Le temps moyen entre le début des symptômes et la confirmation du diagnostic peut dépasser deux ans. Pendant cette période, les patients passent par de multiples consultations et examens avant d'arriver au bon spécialiste. Ce retard dans le diagnostic a un impact significatif sur la qualité de vie des malades et peut compromettre le démarrage opportun du traitement.
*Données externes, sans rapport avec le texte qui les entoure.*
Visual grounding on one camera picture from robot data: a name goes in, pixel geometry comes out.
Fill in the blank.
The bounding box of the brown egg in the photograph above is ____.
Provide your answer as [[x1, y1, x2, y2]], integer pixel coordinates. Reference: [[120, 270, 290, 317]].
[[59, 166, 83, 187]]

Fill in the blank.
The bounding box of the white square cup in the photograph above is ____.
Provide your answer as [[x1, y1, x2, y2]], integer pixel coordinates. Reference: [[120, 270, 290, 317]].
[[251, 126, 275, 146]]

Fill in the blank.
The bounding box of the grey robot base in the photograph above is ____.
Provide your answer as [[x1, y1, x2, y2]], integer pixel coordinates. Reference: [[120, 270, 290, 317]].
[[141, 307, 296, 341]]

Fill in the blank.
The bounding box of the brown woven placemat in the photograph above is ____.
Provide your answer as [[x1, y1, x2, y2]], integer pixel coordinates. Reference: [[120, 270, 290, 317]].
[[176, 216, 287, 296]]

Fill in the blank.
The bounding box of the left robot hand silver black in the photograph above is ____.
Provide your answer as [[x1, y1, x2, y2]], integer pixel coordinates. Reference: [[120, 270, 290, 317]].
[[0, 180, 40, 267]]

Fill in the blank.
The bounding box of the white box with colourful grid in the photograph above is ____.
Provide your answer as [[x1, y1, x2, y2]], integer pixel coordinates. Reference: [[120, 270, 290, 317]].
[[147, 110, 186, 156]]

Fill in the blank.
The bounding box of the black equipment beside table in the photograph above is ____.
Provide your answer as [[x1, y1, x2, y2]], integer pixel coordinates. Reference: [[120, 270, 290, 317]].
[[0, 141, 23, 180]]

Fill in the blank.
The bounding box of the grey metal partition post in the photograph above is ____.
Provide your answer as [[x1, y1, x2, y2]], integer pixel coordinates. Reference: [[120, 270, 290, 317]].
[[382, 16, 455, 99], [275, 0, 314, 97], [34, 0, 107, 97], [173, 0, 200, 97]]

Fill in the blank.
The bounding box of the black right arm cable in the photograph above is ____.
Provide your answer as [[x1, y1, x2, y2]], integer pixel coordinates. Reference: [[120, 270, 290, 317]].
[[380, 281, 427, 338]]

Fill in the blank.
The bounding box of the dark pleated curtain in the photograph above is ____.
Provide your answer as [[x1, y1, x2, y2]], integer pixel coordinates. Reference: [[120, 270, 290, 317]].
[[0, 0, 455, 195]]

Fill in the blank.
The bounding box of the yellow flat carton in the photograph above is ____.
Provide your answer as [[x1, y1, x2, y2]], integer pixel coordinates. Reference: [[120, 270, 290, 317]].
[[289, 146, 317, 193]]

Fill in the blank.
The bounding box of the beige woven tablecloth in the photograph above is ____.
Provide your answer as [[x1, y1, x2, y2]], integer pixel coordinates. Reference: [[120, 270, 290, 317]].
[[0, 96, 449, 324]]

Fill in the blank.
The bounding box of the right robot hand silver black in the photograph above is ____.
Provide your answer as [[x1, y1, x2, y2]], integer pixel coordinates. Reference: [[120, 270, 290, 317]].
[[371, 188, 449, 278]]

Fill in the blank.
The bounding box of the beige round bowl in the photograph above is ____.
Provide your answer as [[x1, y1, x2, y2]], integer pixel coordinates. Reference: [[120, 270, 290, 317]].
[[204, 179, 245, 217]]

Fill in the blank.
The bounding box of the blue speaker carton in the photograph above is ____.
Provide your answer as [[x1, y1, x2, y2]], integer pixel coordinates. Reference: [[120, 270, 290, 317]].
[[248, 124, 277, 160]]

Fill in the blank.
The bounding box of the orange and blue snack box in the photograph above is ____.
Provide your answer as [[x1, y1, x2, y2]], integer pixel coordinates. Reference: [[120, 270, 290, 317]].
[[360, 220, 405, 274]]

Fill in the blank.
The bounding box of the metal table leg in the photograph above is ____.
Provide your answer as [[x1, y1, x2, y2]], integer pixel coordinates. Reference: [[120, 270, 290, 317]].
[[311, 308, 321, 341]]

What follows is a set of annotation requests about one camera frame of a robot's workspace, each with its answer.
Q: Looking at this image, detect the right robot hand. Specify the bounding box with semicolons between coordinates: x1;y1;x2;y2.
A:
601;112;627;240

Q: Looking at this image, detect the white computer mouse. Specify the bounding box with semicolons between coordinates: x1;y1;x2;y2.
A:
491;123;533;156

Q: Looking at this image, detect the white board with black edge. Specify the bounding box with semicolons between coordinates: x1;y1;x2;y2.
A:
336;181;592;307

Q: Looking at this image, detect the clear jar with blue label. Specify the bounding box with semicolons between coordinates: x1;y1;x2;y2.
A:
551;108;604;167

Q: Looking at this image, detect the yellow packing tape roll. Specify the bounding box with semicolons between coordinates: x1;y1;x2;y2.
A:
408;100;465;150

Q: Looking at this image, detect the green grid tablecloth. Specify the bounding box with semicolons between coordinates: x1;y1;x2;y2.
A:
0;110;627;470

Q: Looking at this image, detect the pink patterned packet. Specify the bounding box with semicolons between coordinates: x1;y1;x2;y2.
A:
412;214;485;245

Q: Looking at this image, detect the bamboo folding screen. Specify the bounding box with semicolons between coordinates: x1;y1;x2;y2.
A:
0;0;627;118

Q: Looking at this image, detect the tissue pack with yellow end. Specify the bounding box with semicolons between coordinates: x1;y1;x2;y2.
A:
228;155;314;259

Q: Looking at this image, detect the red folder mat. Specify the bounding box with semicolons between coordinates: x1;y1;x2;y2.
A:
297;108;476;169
Les maladies pulmonaires interstitielles comprennent plus de 200 conditions différentes, ce qui rend le diagnostic un défi clinique. Le manque de connaissances sur ces pathologies, tant de la part des professionnels de santé que des patients, contribue au retard dans l'identification de la maladie. De nombreux malades sont initialement diagnostiqués avec des conditions plus courantes, comme l'asthme ou la BPCO.
L'identification précoce est fondamentale pour arrêter la progression de la maladie et préserver la fonction pulmonaire. Les spécialistes alertent sur la nécessité d'une meilleure formation médicale dans ce domaine et d'une meilleure sensibilisation de la population aux symptômes. L'accès à des centres spécialisés et à des examens complémentaires de diagnostic, comme la tomodensitométrie haute résolution, est essentiel pour raccourcir le chemin jusqu'au diagnostic correct.